Todos esses acontecimentos, atrelados à falta de fiscalização que
colocam em risco a vida de milhares de trabalhadores e moradores das
regiões de mineração, evidenciam as preocupações geradas a partir da
cultura extrativista que se encontra intrínseca na sociedade. Para além
dessas situações, nascem preocupações acerca da vivência dos cidadãos do
nosso país, das leis e reformas que atingem os trabalhadores, da rotina
trabalhista e, principalmente, da conservação e sustento do meio ambiente.

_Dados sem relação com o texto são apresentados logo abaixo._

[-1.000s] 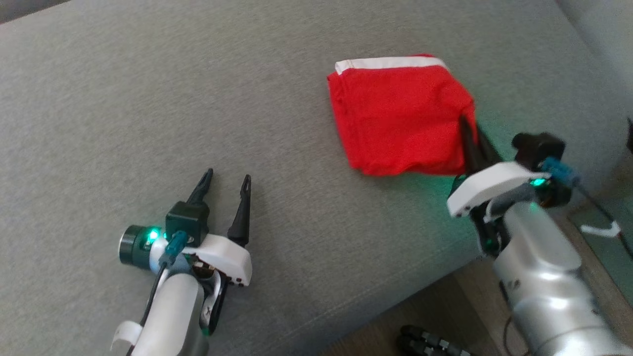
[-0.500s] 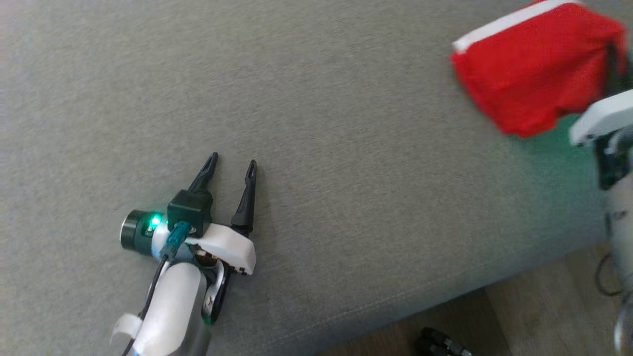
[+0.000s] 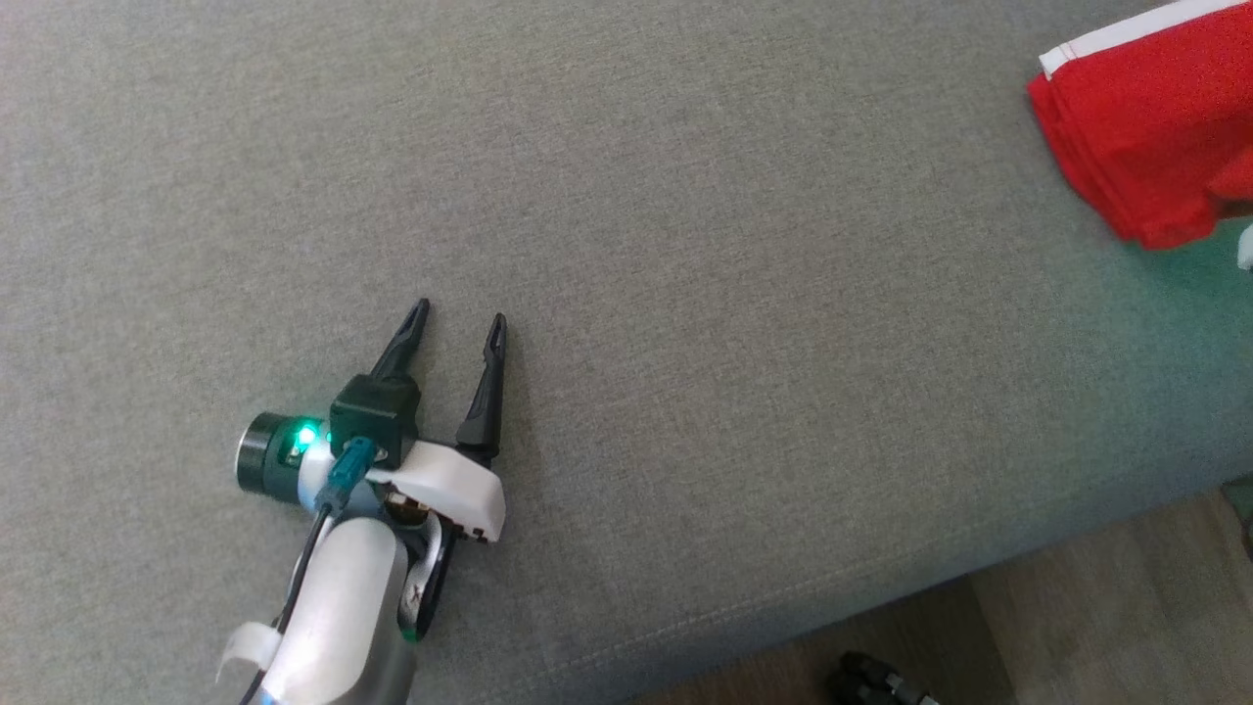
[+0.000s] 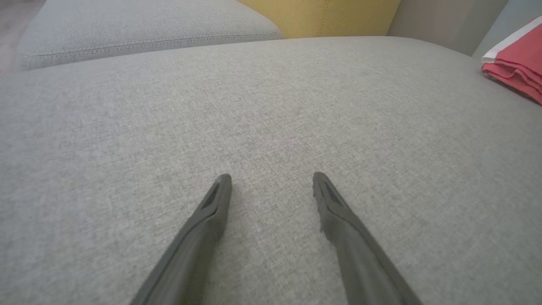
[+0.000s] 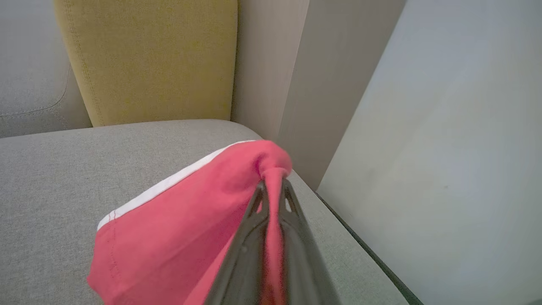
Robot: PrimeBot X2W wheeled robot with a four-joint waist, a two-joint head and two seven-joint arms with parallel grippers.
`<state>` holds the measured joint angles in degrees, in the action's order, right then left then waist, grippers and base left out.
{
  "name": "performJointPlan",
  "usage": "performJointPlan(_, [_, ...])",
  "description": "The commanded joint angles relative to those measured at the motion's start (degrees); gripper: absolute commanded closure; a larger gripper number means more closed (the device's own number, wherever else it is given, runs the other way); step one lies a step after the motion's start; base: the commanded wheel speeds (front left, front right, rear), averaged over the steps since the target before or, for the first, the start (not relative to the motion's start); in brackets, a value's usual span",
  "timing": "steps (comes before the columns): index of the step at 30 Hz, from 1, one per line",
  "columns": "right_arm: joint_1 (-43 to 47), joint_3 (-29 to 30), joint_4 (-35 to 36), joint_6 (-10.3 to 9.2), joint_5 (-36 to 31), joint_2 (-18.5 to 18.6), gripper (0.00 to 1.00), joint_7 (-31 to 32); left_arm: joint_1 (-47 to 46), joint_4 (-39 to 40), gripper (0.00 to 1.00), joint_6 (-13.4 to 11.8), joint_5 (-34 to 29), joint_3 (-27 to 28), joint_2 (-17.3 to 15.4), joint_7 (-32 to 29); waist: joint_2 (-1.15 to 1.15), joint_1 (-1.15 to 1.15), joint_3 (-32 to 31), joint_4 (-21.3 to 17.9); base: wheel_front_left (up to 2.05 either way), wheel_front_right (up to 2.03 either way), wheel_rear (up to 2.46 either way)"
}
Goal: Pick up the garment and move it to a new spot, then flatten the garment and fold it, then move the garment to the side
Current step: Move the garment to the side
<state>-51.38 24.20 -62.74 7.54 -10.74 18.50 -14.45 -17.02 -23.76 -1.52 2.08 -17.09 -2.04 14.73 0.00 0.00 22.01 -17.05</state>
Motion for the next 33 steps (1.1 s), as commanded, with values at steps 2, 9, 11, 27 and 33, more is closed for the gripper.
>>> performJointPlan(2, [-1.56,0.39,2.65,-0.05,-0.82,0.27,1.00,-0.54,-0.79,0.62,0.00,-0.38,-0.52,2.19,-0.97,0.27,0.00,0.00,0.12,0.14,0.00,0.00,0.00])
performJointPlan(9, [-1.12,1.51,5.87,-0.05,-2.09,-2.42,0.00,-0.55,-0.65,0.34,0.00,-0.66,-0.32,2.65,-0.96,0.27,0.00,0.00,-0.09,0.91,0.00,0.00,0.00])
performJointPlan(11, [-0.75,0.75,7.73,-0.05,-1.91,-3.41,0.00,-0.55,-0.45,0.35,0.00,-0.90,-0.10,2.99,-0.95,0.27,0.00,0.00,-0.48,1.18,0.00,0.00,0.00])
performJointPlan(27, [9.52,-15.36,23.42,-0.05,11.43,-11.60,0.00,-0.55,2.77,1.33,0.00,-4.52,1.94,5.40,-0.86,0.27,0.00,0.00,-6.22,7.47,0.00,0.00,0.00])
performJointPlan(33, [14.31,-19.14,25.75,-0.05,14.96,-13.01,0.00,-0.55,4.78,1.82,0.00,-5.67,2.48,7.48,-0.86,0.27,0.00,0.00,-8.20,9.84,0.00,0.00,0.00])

A edição 27 da Curinga surge, então, em Mariana, berço de um dos
maiores crimes ambientais do mundo. Nasce na cidade que convive com
os grandes impactos sociais e demográficos devido ao rompimento de
uma barragem de rejeitos de minérios. E, foi vendo esta realidade de
perto, que entendemos a importância de se discutir, refletir e debater os
efeitos do extrativismo no nosso cotidiano. Afinal, tudo o que usamos
e fazemos, direta ou indiretamente, faz parte dessa cultura construída
ao longo dos anos. Erguer a consciência de que vivemos sob uma lógica
extrativista se mostrou um desafio, mas se fez um exercício necessário
para compreendermos o método de funcionamento de muita das coisas
que nos regem enquanto comunidade.
Em razão disso, as páginas deste dossiê, por meio de um redesenho
do projeto gráfico da Curinga, te convidam a pensar nesse tema que se
faz tão presente nos dias de hoje, mesmo sendo tão antigo. Te convidam
a refletir sobre força do trabalho, exploração do corpo humano e
as consequências da rotina laboral. Te convidam a discutir sobre as
ideias de movimento e deslocamento de estruturas sociais, políticas e
econômicas. Por fim, te convidam a conhecer a força da resistência e
como ela ainda permanece presente hoje.
A partir do cerne do conceito de extrativismo, percebemos que ele
atua na vida das pessoas muito além da perspectiva ambiental. Dessa
forma, descobrimos e documentamos que a prática toca em questões
como a apropriação cultural, a exploração do trabalho humano e do
turismo histórico, o uso do corpo da mulher no contexto da prostituição,
a superdependência da extração de minérios, a atuação dos ativistas
ambientais, o slow-fashion como alternativa para a massiva produção
de roupas, dentre outros contextos.
Assim, colocamos em evidência em cada uma das nove reportagens,
da entrevista e do perfil, o nosso foco e atenção nas pessoas com as quais
conversamos, debatemos e, acima de tudo, aprendemos, pois o ofício do
jornalismo nos permite, além de transmitir informações, que aprendamos
com o próximo. E é isso que desejamos a vocês. Boa leitura!